Field Type Description
log_id TEXT Unique identifier
timestamp TIMESTAMPTZ When the log was emitted
level TEXT DEBUG, INFO, WARNING, ERROR, CRITICAL
logger_name TEXT Python logger name (e.g., polymathera.colony.agents.base)
message TEXT Log message
module TEXT Python module name
func_name TEXT Function that emitted the log
line_no INTEGER Source line number
pid INTEGER Process ID
actor_class TEXT Deployment class name (e.g., StandaloneAgentDeployment)
node_id TEXT Ray node ID
tenant_id TEXT Tenant ID (from execution context)
colony_id TEXT Colony ID (from execution context)
session_id TEXT Session ID (from execution context)
run_id TEXT Run ID (from execution context)
trace_id TEXT Trace ID (for correlation with spans)
exc_info TEXT Exception traceback if present

Indexes

Logs are indexed for fast queries on common access patterns:

  • (session_id, timestamp DESC) — all logs for a session, newest first
  • (run_id, timestamp DESC) — all logs for a specific run
  • (actor_class, timestamp DESC) — all logs from a deployment type
  • (level, timestamp DESC) — find errors/warnings quickly
  • (trace_id, timestamp DESC) — correlate logs with traces
  • (timestamp DESC) — global time-ordered access

Setup

The log pipeline is automatic.

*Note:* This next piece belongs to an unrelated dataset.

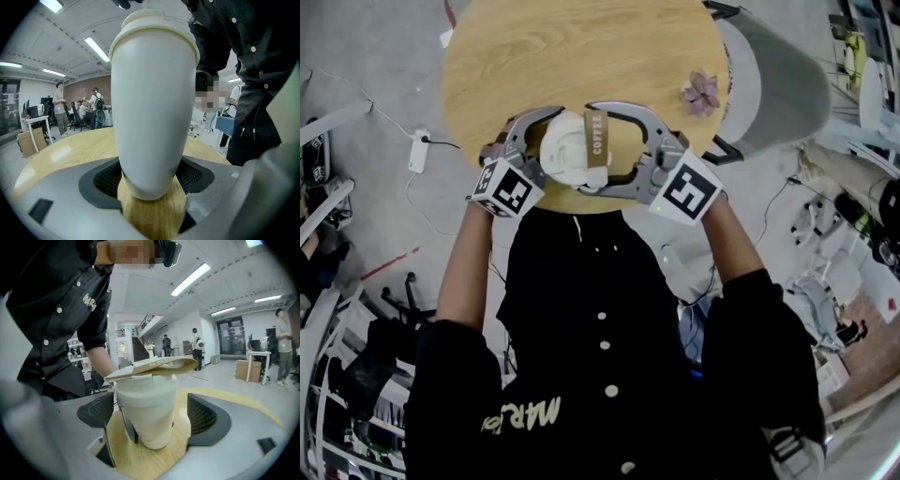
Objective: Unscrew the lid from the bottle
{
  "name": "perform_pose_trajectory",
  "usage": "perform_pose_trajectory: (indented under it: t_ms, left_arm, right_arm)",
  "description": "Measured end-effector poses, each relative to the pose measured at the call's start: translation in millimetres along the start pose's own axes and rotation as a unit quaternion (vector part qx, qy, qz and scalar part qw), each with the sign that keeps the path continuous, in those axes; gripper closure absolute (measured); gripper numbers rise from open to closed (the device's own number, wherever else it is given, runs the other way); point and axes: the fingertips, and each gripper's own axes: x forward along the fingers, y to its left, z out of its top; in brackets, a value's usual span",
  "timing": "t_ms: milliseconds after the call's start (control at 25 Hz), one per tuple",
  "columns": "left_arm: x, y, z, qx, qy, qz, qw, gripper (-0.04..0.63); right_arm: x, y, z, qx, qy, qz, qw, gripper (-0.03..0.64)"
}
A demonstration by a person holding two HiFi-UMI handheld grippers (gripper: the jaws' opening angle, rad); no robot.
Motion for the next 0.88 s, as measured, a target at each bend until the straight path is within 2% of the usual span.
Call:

When KAFKA_BOOTSTRAP is set in the environment (which it is in all Docker containers), every deployment attaches the KafkaLogHandler during initialization. No configuration required.

To disable the log pipeline, unset the KAFKA_BOOTSTRAP environment variable.

Infrastructure requirements

Both traces and logs require:

  • Kafka — Message broker for reliable delivery and replay
  • PostgreSQL — Durable storage and indexed queries
  • Dashboard container — Runs the Kafka consumers that sink to PostgreSQL

All three are included in the default colony-env Docker Compose setup.